> [Required work]: Give back an exact copy of the lines in the records below, from the line that has "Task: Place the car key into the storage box" through the line that has "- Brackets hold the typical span", and nothing besides.

Stored data entries
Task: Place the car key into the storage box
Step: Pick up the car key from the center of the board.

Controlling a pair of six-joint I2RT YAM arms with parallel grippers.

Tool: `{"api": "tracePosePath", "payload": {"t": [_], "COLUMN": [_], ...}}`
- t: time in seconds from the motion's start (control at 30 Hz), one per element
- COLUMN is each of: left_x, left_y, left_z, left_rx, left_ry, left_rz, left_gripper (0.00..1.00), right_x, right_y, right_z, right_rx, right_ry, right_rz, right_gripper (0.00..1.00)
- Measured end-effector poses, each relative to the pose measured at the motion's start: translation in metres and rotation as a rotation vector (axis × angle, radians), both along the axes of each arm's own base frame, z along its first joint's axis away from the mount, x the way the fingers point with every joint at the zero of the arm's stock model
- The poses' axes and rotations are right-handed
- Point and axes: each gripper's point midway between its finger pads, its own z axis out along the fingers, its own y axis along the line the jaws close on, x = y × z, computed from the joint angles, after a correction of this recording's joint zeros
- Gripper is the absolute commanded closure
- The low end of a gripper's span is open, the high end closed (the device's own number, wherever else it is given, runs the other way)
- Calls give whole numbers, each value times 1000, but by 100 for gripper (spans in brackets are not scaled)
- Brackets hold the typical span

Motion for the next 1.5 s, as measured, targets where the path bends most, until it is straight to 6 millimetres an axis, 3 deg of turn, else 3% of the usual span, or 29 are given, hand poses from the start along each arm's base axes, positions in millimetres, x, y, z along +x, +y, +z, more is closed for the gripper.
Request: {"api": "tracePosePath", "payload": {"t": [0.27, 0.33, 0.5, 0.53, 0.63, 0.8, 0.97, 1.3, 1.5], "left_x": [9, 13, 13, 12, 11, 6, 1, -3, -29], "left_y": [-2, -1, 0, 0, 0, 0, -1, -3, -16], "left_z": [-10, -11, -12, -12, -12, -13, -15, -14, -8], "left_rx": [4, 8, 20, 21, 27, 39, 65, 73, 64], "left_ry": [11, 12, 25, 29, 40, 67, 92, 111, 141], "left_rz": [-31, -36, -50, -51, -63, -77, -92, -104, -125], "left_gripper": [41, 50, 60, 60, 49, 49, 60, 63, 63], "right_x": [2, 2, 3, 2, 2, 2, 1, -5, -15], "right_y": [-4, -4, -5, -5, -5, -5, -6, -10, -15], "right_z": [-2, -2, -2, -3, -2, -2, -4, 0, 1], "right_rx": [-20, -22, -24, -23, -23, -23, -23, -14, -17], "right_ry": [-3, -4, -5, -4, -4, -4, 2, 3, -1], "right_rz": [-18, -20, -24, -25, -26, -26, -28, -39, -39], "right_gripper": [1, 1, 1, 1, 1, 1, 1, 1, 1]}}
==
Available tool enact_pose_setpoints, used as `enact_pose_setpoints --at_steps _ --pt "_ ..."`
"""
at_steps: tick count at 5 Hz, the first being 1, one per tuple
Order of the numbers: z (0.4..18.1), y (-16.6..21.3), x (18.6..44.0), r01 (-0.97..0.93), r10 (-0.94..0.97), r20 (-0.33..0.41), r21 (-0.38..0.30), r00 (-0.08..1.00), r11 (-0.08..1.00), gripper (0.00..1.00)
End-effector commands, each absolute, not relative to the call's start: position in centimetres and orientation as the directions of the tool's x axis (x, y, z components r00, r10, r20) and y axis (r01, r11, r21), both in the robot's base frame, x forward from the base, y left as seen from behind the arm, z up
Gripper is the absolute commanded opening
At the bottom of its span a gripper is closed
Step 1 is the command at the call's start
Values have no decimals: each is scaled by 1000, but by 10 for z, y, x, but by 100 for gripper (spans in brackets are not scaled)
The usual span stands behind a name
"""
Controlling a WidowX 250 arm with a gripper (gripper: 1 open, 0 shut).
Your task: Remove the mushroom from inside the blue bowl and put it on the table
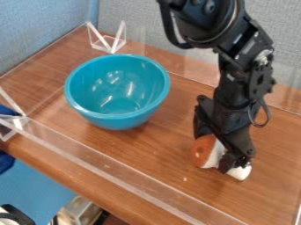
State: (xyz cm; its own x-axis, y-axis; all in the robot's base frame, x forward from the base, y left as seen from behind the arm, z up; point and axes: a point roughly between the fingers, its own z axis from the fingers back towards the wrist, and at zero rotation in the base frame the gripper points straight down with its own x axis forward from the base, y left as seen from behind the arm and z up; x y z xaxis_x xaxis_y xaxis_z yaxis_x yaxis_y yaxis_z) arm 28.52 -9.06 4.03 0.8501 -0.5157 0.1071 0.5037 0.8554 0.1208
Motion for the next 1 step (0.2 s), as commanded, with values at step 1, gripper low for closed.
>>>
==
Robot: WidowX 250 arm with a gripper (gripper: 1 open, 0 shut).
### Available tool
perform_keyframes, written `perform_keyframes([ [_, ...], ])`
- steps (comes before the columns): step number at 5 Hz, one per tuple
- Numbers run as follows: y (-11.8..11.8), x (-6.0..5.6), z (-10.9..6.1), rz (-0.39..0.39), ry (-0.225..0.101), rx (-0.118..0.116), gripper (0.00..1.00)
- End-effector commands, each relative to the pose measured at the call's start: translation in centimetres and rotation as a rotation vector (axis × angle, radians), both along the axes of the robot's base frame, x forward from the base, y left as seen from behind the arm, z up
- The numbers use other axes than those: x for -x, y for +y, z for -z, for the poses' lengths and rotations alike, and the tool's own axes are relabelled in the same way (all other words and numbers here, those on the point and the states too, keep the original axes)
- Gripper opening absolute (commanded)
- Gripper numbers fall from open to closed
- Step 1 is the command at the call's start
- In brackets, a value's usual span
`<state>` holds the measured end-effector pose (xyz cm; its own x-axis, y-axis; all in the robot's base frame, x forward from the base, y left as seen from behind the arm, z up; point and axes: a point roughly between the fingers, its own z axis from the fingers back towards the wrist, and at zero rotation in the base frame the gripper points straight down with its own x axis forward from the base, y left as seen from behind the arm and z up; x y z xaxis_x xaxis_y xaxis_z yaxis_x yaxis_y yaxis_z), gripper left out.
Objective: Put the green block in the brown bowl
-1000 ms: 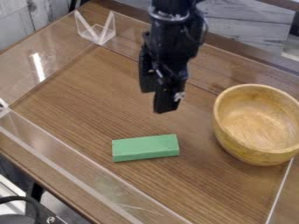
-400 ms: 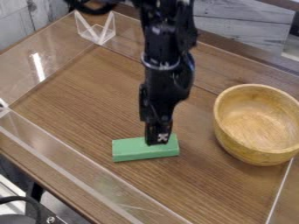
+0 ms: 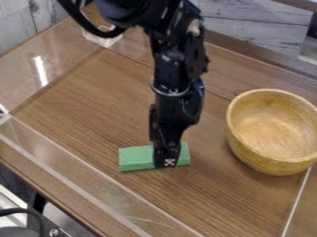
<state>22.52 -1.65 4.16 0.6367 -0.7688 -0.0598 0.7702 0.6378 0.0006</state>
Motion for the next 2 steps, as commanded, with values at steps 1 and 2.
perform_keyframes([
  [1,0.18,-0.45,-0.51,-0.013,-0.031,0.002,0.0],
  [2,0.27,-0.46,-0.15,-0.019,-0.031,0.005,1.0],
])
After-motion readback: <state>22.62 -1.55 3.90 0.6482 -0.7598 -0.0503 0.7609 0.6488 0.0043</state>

> [Written response]:
Task: Place the car key into the storage box
Step: Pick up the car key from the center of the board.

Controlling a pair of six-joint I2RT YAM arms with parallel grippers.

Tool: `{"api": "tracePosePath", "payload": {"t": [_], "COLUMN": [_], ...}}`
- t: time in seconds from the motion's start (control at 30 Hz), one per element
- COLUMN is each of: left_x, left_y, left_z, left_rx, left_ry, left_rz, left_gripper (0.00..1.00), right_x, right_y, right_z, right_rx, right_ry, right_rz, right_gripper (0.00..1.00)
- Measured end-effector poses, each relative to the pose measured at the motion's start: translation in metres and rotation as a rotation vector (axis × angle, radians), both along the axes of each arm's own base frame, z along its first joint's axis away from the mount, x the way the fingers point with every joint at the zero of the arm's stock model
- The poses' axes and rotations are right-handed
- Point and axes: each gripper's point midway between its finger pads, its own z axis out along the fingers, its own y axis along the line the jaws close on, x = y × z, computed from the joint angles, after a correction of this recording's joint zeros
- Gripper is the absolute commanded closure
- The low end of a gripper's span is open, the high end closed (the device's own number, wherever else it is given, runs the other way)
- Calls give whole numbers, each value times 1000, but by 100 for gripper (spans in brackets are not scaled)
- Brackets hold the typical span

Nothing further remains to be added to the answer.